High inflation rates have bedeviled Joe Biden during much of his presidency. But in recent remarks, Biden expressed optimism that the U.S. has turned a corner in its effort to fight fast-rising prices.
“While we have more to do, inflation is down by two-thirds,” Biden said during an Aug. 29 speech about lowering health care costs. “Inflation is now down close to 3%, the lowest among the world’s leading economies.”
We’ve previously reported that parts of that statement are correct: Inflation is down by about two-thirds from its peak in summer 2022, and it currently measures just over 3% compared with prices one year earlier.
But does the U.S. have the lowest inflation rate among the world’s leading economies?
When we last addressed how the U.S. ranks internationally in inflation — in June 2022, at the height of U.S. inflation — we found that although inflation rose above pre-COVID-19 levels in every major economy around the world, inflation in the United States spiked higher than its most direct competitors.
Now, though, the United States is beating its competitors in lowering inflation. The U.S. has a lower inflation rate than any other member of the G-7 group of large economies. And among a broader group of advanced industrialized nations, only a few countries beat the United States’ inflation rate.
First, let’s look at the members of the G-7 — Canada, France, Germany, Italy, Japan, the United Kingdom and the United States. (Current data is not available for Japan, so we’ll set it aside.)
For the first half of 2022, the U.S. had the highest inflation rate of any G-7 country. But in the most recent data, covering July 2023, that has reversed: The U.S. now has the lowest inflation of any G-7 country.
From February 2023 to June 2023, the U.S. was a close second to Canada for the G-7′s lowest inflation rate. Then, in July 2023, the United States edged slightly lower than Canada, sealing its lowest-in-the-G-7 status.
In July 2023, the United States’ 3.2% rate was better than Canada’s 3.3%, France’s 4.3%, Italy’s 5.9%, and Germany’s 6.2%, and it was half of the United Kingdom’s 6.4% rate.

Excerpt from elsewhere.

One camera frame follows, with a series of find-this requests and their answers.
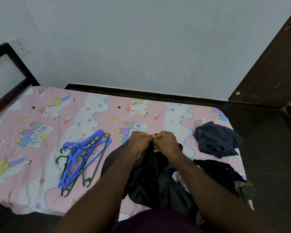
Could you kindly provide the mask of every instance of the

The White House pointed PolitiFact to slightly different data compiled by its own Council of Economic Advisers that sought to iron out methodological differences in how different countries calculate inflation. But the conclusion aligned with our findings: After tracking higher than the other G-7 nations in early 2022, inflation in the U.S. now rests at the bottom of the G-7.
If you expand the field of economic rivals, the U.S. inflation rate continues to fare better.
The U.S. inflation rate is below the average for the G-20, a group of 20 nations with large economies. For June 2023, the most recent data available, the average inflation rate for G-20 nations was 5.5%.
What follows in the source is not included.